Nickel is found to make all the difference to cows

Research into the addition of nickel to pasture and to feed for dairy cows is being carried out on a small Taranaki farm.

Nickel, an essential trace element for ruminant health and for temperament and wellbeing, is low in New Zealand pastures.

New Zealand dairy cows need 30-50 times more nickel per day than they receive, says Omnia Nutriology research boss Adrian Spiers, of Palmerston North.

Nickel improves milk yield, quality of pasture, animal health and nitrogen utilisation and efficiency, encouraging clover growth and reducing leachate.

The presence of nickel allows plants to pick up urea. Research to date shows far less urea needs to be applied to pasture containing nickel.
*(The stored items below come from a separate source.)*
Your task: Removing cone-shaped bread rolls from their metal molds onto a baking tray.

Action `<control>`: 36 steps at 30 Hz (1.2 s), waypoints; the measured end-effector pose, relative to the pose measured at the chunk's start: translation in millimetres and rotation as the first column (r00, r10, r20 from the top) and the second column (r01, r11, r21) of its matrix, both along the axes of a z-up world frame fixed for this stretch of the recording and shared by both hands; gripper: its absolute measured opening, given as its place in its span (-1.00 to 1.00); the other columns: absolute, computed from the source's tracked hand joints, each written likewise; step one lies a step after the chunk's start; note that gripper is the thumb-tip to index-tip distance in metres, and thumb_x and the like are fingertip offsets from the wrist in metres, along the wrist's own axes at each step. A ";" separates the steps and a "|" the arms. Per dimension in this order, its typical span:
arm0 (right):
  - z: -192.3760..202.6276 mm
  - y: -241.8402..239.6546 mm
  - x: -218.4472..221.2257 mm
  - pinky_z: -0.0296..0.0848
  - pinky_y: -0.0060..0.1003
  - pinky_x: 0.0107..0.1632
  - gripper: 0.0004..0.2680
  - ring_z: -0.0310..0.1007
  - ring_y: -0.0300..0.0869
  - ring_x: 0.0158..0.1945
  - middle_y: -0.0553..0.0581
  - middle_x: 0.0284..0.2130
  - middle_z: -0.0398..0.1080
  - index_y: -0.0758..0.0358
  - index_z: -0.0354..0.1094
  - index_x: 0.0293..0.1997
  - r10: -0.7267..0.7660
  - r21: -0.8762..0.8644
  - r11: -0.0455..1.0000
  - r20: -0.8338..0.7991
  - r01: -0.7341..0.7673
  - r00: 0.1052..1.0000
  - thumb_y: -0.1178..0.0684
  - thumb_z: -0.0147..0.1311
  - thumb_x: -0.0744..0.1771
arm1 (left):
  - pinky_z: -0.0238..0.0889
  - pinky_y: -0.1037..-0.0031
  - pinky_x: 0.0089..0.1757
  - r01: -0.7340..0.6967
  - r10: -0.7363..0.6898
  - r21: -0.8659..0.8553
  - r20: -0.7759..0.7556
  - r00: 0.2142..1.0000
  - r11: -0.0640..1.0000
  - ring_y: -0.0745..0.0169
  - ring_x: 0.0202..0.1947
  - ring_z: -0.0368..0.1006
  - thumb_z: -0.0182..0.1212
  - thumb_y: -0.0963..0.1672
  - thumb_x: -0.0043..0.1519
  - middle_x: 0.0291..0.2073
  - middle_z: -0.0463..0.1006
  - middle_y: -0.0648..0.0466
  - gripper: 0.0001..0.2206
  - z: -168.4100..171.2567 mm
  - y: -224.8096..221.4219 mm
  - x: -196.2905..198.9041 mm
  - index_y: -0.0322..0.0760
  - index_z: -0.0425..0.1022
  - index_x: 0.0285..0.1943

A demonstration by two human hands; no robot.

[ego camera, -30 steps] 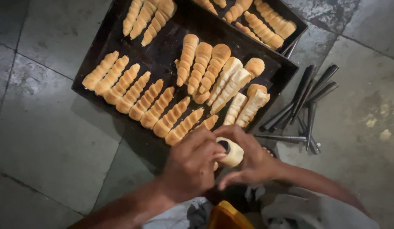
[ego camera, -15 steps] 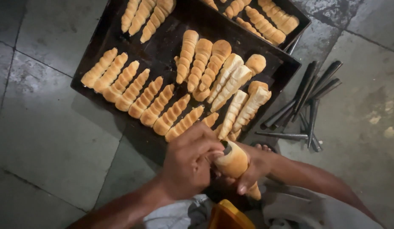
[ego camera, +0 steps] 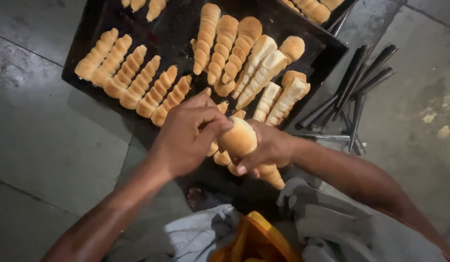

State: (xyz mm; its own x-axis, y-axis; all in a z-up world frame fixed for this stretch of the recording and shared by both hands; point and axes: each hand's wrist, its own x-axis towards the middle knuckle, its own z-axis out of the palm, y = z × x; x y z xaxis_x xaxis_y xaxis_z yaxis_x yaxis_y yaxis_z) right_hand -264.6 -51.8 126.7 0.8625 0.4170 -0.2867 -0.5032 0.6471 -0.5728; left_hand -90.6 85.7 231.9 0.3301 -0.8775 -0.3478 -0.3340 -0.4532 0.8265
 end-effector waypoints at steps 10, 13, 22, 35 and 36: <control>17.7 8.5 -8.4 0.32 -0.29 -0.47 -0.62 0.35 -0.17 -0.52 0.16 -0.45 0.29 0.40 0.13 0.13 -0.007 0.626 0.778 -0.080 0.056 0.997 0.38 0.20 0.24 | 0.32 0.43 -0.22 -0.019 0.085 -0.480 0.116 0.990 0.877 0.18 -0.25 0.43 0.19 -0.25 0.32 -0.24 0.43 0.00 -0.95 -2.2 3.7 -17.0 -0.42 0.48 -0.20; 20.2 10.3 -7.1 0.27 -0.31 -0.48 -0.64 0.31 -0.20 -0.54 0.18 -0.47 0.27 0.39 0.14 0.15 -0.006 0.710 0.698 -0.125 0.094 0.992 0.37 0.14 0.26 | 0.32 0.46 -0.23 -0.111 0.149 -0.451 0.049 0.988 0.886 0.24 -0.28 0.43 0.19 -0.24 0.35 -0.27 0.41 0.03 -0.91 -8.5 3.1 -18.7 -0.42 0.48 -0.23; 28.6 4.7 3.4 0.35 -0.30 -0.55 -0.62 0.36 -0.24 -0.57 0.12 -0.42 0.37 0.34 0.23 0.07 -0.170 0.095 0.976 -0.213 0.193 0.962 0.34 0.22 0.18 | 0.33 0.43 -0.16 -0.101 0.127 -0.286 0.072 0.989 0.953 0.22 -0.18 0.41 0.27 -0.16 0.33 -0.24 0.41 0.05 -0.88 -8.3 1.1 -4.6 -0.38 0.59 -0.19; 10.4 26.6 -24.7 0.50 -0.38 -0.44 -0.65 0.49 -0.28 -0.44 0.04 -0.38 0.43 0.34 0.34 -0.01 -0.062 -0.088 0.994 0.031 0.065 0.998 0.18 0.44 0.20 | 0.33 0.38 -0.01 -0.117 0.161 -0.448 0.061 0.985 0.886 0.17 -0.02 0.32 0.24 -0.18 0.34 -0.08 0.35 0.02 -0.88 2.7 12.8 -4.6 -0.33 0.48 -0.27; 7.9 26.9 -26.6 0.52 -0.38 -0.42 -0.62 0.50 -0.29 -0.38 0.02 -0.33 0.40 0.35 0.32 0.04 0.038 0.095 0.995 0.063 -0.044 0.997 0.17 0.45 0.21 | 0.43 0.46 -0.03 -0.275 0.281 -0.473 -0.060 0.958 0.837 0.27 -0.01 0.33 0.22 -0.17 0.41 -0.03 0.34 0.04 -0.86 7.4 14.0 4.3 -0.30 0.47 -0.23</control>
State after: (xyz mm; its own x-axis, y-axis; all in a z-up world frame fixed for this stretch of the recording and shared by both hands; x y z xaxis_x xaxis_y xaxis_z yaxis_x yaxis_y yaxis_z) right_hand -291.3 -24.9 134.6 0.8588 0.4754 -0.1909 -0.4964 0.6800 -0.5397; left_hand -86.3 99.7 239.3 0.5866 -0.8049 0.0897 -0.2636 -0.0850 0.9609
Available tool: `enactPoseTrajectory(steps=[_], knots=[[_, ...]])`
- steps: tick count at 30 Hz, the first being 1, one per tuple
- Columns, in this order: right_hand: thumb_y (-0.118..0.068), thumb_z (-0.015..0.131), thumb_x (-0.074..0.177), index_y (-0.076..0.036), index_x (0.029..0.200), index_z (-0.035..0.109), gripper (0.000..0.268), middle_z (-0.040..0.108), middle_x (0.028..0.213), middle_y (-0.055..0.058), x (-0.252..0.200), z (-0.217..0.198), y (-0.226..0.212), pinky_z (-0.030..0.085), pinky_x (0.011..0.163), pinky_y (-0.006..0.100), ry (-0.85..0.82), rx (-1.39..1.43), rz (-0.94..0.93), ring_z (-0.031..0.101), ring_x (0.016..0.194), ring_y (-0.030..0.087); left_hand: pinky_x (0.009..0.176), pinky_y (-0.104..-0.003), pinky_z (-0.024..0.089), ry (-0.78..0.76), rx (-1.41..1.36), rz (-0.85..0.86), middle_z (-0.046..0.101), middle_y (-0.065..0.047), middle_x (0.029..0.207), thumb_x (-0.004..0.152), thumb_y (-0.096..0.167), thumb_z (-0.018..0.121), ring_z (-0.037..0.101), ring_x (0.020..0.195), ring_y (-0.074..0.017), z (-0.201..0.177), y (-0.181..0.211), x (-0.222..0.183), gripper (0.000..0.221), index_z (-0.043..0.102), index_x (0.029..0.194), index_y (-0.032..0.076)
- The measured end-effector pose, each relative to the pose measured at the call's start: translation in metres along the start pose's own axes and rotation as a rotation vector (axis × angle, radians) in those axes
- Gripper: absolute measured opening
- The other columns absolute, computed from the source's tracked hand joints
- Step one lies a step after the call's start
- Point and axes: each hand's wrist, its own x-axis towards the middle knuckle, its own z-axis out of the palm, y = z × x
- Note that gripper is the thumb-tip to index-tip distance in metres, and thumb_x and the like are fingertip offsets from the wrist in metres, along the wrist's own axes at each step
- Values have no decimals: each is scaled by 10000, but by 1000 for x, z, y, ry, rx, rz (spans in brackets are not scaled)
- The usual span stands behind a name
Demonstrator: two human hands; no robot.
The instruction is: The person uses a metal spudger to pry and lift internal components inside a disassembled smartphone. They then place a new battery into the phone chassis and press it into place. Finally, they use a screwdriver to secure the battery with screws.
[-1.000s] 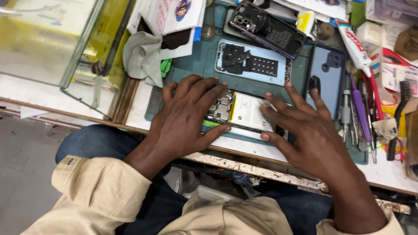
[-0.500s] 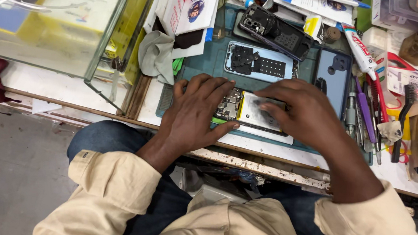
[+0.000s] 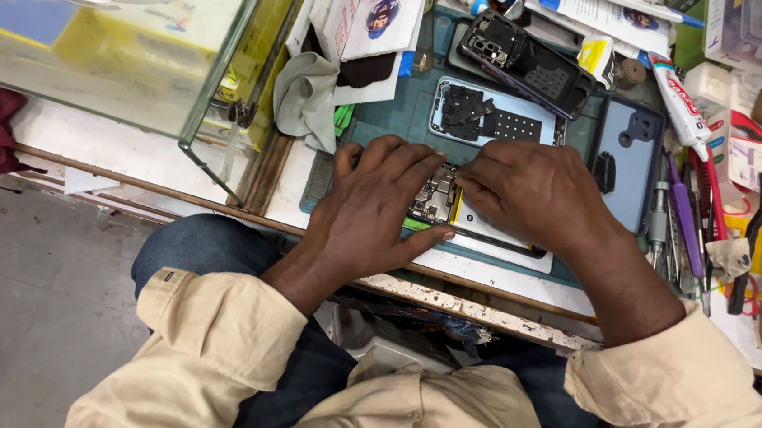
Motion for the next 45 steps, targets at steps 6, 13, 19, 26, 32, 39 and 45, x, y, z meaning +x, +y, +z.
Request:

Nickel is a co-factor for bacterial actions in the rumen, making it more efficient and creating more protein and less fat in milk. Dr Spiers said nickel helped improve cows' reproductive performance.

Production on the small Auroa dairy farm of his uncle, Norman Johnson, had increased 75 per cent in the three years of application of nickel to the pasture and in a daily dose to his 60 cows at milking time.

Omnia Nutriology has taken out a patent for product.

Spiers said the presence of nickel in New Zealand had not been tested, even though it was a pivotal and essential element.

Johnson had noticed a difference in animal behaviour within five days of his first use of nickel.

"He'd always thought his cows were looking for something that was lacking in their diet. They are happy now.